Engie : encore du potentiel ?

Engie reprend près de 1,4% à 28,65 euros ce mardi, le titre affichant un gain de 28% depuis le 1er janvier... Parmi les derniers avis de brokers, Morgan Stanley 'surpondère' le dossier avec un objecti...

Engie reprend près de 1,4% à 28,65 euros ce mardi, le titre affichant un gain de 28% depuis le 1er janvier... Parmi les derniers avis de brokers, Morgan Stanley 'surpondère' le dossier avec un objectif ajusté de 26 à 30 euros, tandis que Citi avait déjà relevé sa cible à 32 euros avec un avis à l'achat. JP Morgan est de son côté repassé à 'surpondérer' sur le dossier en visant un cours de 31,50 euros. La banque avait déjà une vision positive du secteur européen des utilities au début du premier trimestre, tandis que la prudence dont elle avait fait preuve à partir du deuxième trimestre en raison de la pression à la baisse sur les prix des matières premières liée aux risques de surproduction de GNL n'est "plus d'actualité". Le broker privilégie les actions affichant une croissance supérieure à la moyenne à des valorisations raisonnables, telles que SSE et RWE (toutes deux conseillées à 'surpondérer'), et est "de plus en plus attiré par les actions à faible multiple présentant un potentiel de surprise positive en matière de croissance des bénéfices", comme Centrica ('surpondérer') et Engie.

Pour le groupe tricolore, l'acquisition d'UK Power Networks a constitué un tournant majeur qui sous-tend sa transformation structurelle vers un modèle purement axé sur les services collectifs. A l'inverse, JPM conseille d'éviter les actions comme Fortum ('sous-pondérer') dont les valorisations élevées intègrent des attentes à long terme généreuses... Le secteur dans son ensemble apparaît relativement attractif comme option défensive, avec une croissance à long terme résiliente face aux risques de stagflation, la capacité à se prémunir contre les perturbations liées à l'IA étant un atout supplémentaire.

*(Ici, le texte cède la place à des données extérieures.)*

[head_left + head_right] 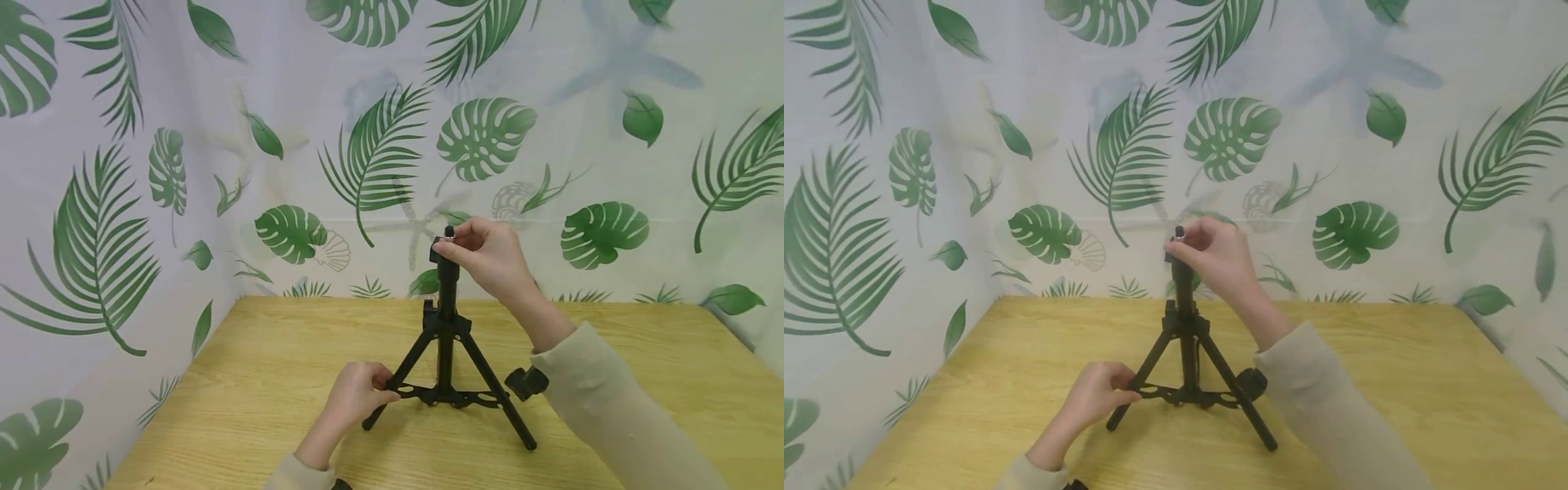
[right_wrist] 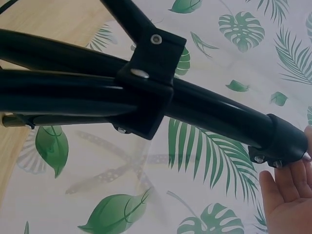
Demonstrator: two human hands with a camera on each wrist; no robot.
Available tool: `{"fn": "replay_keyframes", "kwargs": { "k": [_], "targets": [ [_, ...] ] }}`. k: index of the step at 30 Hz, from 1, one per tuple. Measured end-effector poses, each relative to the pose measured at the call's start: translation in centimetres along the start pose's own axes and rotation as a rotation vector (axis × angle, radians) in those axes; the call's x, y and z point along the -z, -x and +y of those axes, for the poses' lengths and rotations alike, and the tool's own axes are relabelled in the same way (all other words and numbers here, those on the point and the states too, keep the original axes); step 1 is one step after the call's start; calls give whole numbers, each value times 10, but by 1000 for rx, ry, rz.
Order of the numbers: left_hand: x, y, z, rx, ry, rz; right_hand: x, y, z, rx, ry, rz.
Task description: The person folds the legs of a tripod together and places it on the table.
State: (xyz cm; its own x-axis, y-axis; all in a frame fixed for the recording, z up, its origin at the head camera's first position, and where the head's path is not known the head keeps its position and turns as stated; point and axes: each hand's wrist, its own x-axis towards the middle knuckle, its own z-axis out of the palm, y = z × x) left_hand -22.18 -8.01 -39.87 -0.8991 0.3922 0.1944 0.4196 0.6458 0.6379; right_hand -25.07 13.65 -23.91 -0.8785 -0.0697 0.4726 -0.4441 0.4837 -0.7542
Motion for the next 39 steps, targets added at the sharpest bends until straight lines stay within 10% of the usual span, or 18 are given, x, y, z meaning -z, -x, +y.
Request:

Selon Barclays, les annonces du T1 devraient être bien accueillies le 7 mai prochain, compte tenu des inquiétudes géopolitiques jugées exagérées : "Nous anticipons un trimestre solide conforme à nos prévisions et à celles du groupe, grâce à la normalisation des marchés du gaz, ce qui soutiendra la réalisation des objectifs en 2026. Les perturbations limitées au Moyen-Orient devraient permettre à Engie de confirmer ses prévisions pour 2026, ce qui devrait être bien accueilli... Pour le T1 2026, nous prévoyons un EBIT du groupe (hors nucléaire) de 2.961 millions d'euros. Nous prévoyons un retour à la normale pour l'activité Supply & Energy Management après un premier trimestre 2025 exceptionnellement solide, à mesure que les marchés du gaz se stabilisent : nous estimons l'EBIT du premier trimestre 2026 à 774 millions d'euros (contre 1.291 millions d'euros au premier trimestre 2025), réparti comme suit : 162 millions d'euros pour les activités B2C, 402 millions d'euros pour les activités B2B et 210 millions d'euros pour la gestion de l'énergie. Il est important de noter que nous n'anticipons pas d'impact significatif de la crise au Moyen-Orient sur ces activités, et les performances devraient rester conformes à nos prévisions". De quoi viser un cours de 30 euros avec un avis à 'surpondérer'.